* About this task: Every record, from the first to the last, is to be printed again exactly.

:: Records to process

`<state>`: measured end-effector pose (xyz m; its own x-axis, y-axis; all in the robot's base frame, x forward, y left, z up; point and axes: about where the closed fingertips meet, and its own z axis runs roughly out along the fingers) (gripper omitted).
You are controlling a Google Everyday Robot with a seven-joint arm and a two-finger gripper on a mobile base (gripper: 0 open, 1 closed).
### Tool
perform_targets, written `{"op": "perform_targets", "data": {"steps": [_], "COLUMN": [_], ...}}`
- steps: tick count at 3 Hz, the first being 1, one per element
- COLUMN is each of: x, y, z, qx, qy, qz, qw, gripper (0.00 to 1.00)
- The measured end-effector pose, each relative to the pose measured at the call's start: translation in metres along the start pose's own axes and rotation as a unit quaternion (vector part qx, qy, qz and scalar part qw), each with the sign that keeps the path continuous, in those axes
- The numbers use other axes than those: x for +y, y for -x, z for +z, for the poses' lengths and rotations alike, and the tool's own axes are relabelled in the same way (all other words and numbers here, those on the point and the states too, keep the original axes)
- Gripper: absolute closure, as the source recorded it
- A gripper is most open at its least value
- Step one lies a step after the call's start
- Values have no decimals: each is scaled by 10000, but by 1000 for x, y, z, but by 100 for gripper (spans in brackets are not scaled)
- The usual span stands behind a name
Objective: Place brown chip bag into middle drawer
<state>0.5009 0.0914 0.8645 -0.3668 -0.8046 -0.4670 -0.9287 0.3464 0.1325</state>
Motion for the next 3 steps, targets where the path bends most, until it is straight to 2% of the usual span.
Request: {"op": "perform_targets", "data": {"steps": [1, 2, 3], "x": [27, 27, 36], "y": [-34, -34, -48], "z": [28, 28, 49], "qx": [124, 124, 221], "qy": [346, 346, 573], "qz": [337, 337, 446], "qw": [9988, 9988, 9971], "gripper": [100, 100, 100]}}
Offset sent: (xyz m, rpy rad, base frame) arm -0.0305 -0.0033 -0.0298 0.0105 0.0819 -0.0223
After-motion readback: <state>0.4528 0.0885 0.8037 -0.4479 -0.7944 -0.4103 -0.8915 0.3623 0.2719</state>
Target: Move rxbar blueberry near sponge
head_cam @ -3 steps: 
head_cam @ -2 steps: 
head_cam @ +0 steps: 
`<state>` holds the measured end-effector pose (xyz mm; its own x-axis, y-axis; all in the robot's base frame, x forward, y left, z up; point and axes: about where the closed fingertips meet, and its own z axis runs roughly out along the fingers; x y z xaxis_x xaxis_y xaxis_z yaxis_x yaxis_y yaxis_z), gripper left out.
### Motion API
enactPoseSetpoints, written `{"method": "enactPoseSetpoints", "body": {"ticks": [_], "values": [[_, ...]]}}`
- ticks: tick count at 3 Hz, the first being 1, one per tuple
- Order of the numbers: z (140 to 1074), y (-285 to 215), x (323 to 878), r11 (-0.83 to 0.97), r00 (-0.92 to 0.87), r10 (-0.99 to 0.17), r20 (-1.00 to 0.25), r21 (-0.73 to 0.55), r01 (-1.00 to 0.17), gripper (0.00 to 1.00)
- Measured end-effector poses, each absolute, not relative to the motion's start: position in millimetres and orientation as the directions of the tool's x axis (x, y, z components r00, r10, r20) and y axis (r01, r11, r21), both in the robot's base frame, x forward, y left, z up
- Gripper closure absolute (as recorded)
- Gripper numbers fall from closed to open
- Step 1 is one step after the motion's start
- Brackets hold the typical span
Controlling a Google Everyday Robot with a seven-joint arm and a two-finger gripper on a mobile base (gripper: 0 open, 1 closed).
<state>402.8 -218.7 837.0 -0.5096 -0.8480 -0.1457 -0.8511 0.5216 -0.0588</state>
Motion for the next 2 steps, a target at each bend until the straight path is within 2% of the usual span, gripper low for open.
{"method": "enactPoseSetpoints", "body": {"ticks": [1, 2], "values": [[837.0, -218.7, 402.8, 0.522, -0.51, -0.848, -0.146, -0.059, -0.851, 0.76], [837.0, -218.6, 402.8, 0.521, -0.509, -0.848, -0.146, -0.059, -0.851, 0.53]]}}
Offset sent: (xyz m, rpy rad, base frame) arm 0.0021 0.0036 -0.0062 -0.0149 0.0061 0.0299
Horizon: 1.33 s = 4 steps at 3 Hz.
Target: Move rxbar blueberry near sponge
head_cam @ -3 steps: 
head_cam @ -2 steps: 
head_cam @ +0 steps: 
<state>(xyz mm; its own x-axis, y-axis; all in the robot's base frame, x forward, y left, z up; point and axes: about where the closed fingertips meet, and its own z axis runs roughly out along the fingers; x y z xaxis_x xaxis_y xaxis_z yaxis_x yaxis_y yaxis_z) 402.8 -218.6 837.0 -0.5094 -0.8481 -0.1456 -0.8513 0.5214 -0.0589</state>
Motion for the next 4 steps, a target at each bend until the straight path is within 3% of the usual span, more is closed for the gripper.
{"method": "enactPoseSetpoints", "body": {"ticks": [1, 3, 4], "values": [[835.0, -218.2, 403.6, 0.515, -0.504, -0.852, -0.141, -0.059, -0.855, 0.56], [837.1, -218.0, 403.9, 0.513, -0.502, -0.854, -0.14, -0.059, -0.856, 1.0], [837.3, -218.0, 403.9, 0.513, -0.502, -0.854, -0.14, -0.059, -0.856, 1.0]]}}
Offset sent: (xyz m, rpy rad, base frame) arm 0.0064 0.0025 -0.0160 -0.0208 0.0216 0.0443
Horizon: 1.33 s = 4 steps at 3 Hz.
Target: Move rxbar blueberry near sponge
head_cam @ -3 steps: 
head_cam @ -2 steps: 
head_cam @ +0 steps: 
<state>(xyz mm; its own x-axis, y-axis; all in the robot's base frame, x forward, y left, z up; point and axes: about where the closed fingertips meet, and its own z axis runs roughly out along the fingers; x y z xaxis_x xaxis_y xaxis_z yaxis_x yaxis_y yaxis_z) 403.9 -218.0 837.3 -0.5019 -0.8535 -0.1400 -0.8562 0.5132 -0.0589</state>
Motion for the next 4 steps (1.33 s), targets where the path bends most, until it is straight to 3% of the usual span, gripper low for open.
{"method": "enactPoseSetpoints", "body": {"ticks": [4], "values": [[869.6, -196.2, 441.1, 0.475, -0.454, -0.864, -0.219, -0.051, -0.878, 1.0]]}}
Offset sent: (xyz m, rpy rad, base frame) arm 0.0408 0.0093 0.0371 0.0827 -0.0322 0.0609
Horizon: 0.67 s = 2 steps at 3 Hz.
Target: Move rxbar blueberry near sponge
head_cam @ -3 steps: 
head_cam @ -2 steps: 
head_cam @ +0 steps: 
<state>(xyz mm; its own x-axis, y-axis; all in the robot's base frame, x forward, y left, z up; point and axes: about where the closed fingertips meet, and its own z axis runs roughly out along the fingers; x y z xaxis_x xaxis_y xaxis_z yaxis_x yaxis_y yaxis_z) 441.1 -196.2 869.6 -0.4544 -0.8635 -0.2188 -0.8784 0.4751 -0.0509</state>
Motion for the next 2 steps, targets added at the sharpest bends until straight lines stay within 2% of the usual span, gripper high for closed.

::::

* Result:
`<state>`: measured end-effector pose (xyz m; its own x-axis, y-axis; all in the robot's base frame, x forward, y left, z up; point and axes: about where the closed fingertips meet, and its own z axis runs roughly out along the fingers) (gripper omitted).
You are controlling a Google Everyday Robot with a seven-joint arm and a two-finger gripper on a mobile base (gripper: 0 open, 1 closed).
### Tool
perform_targets, written `{"op": "perform_targets", "data": {"steps": [_], "COLUMN": [_], ...}}`
- steps: tick count at 3 Hz, the first being 1, one per element
- COLUMN is each of: x, y, z, qx, qy, qz, qw, gripper (0.00 to 1.00)
- The measured end-effector pose, each relative to the pose measured at the call's start: translation in metres along the start pose's own axes and rotation as a unit quaternion (vector part qx, qy, qz and scalar part qw), each with the sign that keeps the path continuous, in those axes
- The numbers use other axes than those: x for +y, y for -x, z for +z, for the poses' lengths and rotations alike, and the tool's own axes are relabelled in the same way (all other words and numbers here, those on the point and the states too, keep the original axes)
- Gripper: absolute closure, as the source recorded it
- A gripper is most open at its least value
- Step one lies a step after the call's start
- Values have no decimals: each is scaled by 10000, but by 1000 for x, y, z, but by 100 for gripper (spans in brackets are not scaled)
- The usual span stands behind a name
Objective: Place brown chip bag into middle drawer
<state>0.5009 0.0914 0.8645 -0.3668 -0.8046 -0.4670 -0.9287 0.3464 0.1325</state>
Motion for the next 3 steps, targets where the path bends most, until it is straight to 2% of the usual span.
Request: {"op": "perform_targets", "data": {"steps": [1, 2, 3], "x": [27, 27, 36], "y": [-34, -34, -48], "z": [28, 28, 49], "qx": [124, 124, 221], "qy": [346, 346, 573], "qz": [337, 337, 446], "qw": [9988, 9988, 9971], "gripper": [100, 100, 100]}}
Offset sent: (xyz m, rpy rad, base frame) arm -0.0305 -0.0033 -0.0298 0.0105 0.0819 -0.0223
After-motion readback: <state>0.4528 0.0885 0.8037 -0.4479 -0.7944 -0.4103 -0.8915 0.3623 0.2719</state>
Target: Move rxbar blueberry near sponge
head_cam @ -3 steps: 
head_cam @ -2 steps: 
head_cam @ +0 steps: 
`<state>` holds the measured end-effector pose (xyz mm; its own x-axis, y-axis; all in the robot's base frame, x forward, y left, z up; point and axes: about where the closed fingertips meet, and its own z axis runs roughly out along the fingers; x y z xaxis_x xaxis_y xaxis_z yaxis_x yaxis_y yaxis_z), gripper left out.
### Motion API
enactPoseSetpoints, written `{"method": "enactPoseSetpoints", "body": {"ticks": [_], "values": [[_, ...]]}}`
- ticks: tick count at 3 Hz, the first being 1, one per tuple
- Order of the numbers: z (140 to 1074), y (-285 to 215), x (323 to 878), r11 (-0.83 to 0.97), r00 (-0.92 to 0.87), r10 (-0.99 to 0.17), r20 (-1.00 to 0.25), r21 (-0.73 to 0.55), r01 (-1.00 to 0.17), gripper (0.00 to 1.00)
- Measured end-effector poses, each absolute, not relative to the motion's start: position in millimetres and orientation as the directions of the tool's x axis (x, y, z components r00, r10, r20) and y axis (r01, r11, r21), both in the robot's base frame, x forward, y left, z up
- Gripper closure absolute (as recorded)
- Gripper numbers fall from closed to open
- Step 1 is one step after the motion's start
- Brackets hold the typical span
Controlling a Google Everyday Robot with a seven-joint arm and a two-finger gripper on a mobile base (gripper: 0 open, 1 closed).
<state>402.8 -218.7 837.0 -0.5096 -0.8480 -0.1457 -0.8511 0.5216 -0.0588</state>
Motion for the next 2 steps, a target at each bend until the straight path is within 2% of the usual span, gripper low for open.
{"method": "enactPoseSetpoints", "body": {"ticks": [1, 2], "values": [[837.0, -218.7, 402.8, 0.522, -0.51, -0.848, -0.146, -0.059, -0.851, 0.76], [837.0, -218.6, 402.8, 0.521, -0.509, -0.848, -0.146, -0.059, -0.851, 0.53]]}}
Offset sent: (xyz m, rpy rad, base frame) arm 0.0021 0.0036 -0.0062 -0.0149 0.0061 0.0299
Horizon: 1.33 s = 4 steps at 3 Hz.
Target: Move rxbar blueberry near sponge
head_cam @ -3 steps: 
head_cam @ -2 steps: 
head_cam @ +0 steps: 
<state>(xyz mm; its own x-axis, y-axis; all in the robot's base frame, x forward, y left, z up; point and axes: about where the closed fingertips meet, and its own z axis runs roughly out along the fingers; x y z xaxis_x xaxis_y xaxis_z yaxis_x yaxis_y yaxis_z) 402.8 -218.6 837.0 -0.5094 -0.8481 -0.1456 -0.8513 0.5214 -0.0589</state>
Motion for the next 4 steps, a target at each bend until the straight path is within 3% of the usual span, more is closed for the gripper.
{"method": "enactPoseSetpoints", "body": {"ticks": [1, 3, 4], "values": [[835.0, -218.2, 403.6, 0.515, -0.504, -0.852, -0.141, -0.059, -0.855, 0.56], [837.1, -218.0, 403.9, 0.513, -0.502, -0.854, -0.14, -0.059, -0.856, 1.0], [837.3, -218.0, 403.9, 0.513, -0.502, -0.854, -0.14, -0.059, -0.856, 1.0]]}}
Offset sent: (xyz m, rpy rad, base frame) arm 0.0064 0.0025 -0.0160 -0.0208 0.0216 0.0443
Horizon: 1.33 s = 4 steps at 3 Hz.
Target: Move rxbar blueberry near sponge
head_cam @ -3 steps: 
head_cam @ -2 steps: 
head_cam @ +0 steps: 
<state>(xyz mm; its own x-axis, y-axis; all in the robot's base frame, x forward, y left, z up; point and axes: about where the closed fingertips meet, and its own z axis runs roughly out along the fingers; x y z xaxis_x xaxis_y xaxis_z yaxis_x yaxis_y yaxis_z) 403.9 -218.0 837.3 -0.5019 -0.8535 -0.1400 -0.8562 0.5132 -0.0589</state>
Motion for the next 4 steps (1.33 s), targets where the path bends most, until it is straight to 3% of the usual span, gripper low for open.
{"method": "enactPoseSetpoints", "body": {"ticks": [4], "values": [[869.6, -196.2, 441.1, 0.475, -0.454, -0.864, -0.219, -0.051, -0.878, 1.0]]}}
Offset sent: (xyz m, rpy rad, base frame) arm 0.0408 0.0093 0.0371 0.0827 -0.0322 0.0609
Horizon: 0.67 s = 2 steps at 3 Hz.
Target: Move rxbar blueberry near sponge
head_cam @ -3 steps: 
head_cam @ -2 steps: 
head_cam @ +0 steps: 
<state>(xyz mm; its own x-axis, y-axis; all in the robot's base frame, x forward, y left, z up; point and axes: about where the closed fingertips meet, and its own z axis runs roughly out along the fingers; x y z xaxis_x xaxis_y xaxis_z yaxis_x yaxis_y yaxis_z) 441.1 -196.2 869.6 -0.4544 -0.8635 -0.2188 -0.8784 0.4751 -0.0509</state>
Motion for the next 2 steps, targets added at the sharpest bends until straight lines stay within 2% of the usual span, gripper high for closed.

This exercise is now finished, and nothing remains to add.